◆ **WHAT YOU SHOULD DO**: Identify all lines below that hold "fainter" and collect them.

# # #

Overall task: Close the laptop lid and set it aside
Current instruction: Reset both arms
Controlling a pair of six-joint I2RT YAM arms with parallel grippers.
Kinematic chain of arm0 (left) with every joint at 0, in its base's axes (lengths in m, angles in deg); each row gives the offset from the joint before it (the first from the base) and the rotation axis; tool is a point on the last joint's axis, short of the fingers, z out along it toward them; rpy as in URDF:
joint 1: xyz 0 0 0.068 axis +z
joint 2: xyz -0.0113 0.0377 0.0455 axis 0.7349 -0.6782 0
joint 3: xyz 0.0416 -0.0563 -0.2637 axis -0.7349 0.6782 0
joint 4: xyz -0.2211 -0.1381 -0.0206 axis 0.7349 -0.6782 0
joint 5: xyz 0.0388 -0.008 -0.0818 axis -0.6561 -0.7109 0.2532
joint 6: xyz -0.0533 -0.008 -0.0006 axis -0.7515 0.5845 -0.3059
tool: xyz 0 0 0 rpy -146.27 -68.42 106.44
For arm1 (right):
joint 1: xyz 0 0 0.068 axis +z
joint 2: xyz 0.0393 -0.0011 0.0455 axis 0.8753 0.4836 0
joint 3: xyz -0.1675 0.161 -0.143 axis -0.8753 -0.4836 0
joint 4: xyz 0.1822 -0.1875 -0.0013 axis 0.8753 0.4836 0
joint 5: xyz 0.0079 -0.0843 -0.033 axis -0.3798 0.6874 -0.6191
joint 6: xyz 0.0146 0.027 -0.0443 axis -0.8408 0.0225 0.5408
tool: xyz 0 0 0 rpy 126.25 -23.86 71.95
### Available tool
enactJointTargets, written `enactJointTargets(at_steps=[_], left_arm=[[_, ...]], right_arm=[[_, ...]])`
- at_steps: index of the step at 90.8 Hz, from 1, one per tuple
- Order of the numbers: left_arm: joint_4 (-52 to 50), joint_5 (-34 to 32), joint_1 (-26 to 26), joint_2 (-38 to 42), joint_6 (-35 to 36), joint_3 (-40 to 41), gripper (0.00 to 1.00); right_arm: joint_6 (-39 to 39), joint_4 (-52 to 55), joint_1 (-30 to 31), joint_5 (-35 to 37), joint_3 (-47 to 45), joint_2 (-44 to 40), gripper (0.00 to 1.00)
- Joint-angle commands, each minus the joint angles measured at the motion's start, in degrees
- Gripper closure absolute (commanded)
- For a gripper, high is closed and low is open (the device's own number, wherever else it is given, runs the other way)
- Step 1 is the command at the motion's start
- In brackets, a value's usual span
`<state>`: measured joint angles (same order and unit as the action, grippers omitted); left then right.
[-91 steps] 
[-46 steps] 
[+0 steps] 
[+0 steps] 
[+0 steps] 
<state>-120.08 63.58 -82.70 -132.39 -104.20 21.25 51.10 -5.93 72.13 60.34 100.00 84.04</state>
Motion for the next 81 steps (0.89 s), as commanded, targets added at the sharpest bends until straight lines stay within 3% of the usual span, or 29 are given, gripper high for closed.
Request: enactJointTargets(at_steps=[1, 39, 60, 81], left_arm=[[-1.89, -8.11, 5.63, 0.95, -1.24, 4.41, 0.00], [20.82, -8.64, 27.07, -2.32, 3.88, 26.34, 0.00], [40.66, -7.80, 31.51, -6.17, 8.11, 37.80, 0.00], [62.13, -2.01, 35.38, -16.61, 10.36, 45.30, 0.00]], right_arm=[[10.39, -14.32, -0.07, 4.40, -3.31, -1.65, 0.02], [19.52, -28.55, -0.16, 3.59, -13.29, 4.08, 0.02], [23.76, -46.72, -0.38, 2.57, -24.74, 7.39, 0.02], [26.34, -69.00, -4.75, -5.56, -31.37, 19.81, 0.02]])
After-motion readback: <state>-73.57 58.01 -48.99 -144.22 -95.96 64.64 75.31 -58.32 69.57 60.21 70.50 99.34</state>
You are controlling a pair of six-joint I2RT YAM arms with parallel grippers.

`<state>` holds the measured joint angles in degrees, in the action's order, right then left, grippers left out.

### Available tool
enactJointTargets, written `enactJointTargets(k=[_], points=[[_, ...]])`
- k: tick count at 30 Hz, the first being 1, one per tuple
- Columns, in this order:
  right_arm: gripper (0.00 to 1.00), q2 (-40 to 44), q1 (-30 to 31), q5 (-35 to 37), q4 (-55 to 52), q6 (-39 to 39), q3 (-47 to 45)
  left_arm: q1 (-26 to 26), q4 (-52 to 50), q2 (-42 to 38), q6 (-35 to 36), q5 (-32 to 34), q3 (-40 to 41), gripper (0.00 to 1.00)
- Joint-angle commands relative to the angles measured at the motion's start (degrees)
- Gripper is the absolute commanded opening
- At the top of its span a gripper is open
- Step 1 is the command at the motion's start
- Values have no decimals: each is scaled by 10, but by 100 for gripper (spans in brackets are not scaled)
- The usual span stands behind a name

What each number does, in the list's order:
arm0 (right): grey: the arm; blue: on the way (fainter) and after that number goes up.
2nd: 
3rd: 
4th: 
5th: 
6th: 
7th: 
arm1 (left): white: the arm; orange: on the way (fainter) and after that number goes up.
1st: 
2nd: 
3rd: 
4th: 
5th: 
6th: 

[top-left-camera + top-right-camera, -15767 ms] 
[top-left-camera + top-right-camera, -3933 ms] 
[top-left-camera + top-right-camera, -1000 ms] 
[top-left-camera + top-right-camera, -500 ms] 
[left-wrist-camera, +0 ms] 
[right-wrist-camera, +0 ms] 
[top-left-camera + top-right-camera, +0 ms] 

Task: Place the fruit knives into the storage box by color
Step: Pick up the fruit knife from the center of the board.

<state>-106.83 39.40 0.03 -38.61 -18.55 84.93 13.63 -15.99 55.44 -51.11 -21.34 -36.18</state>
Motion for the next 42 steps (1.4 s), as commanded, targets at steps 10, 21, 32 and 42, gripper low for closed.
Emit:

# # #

◆ **EXERCISE RESULT**:
arm0 (right): grey: the arm; blue: on the way (fainter) and after that number goes up.
arm1 (left): white: the arm; orange: on the way (fainter) and after that number goes up.

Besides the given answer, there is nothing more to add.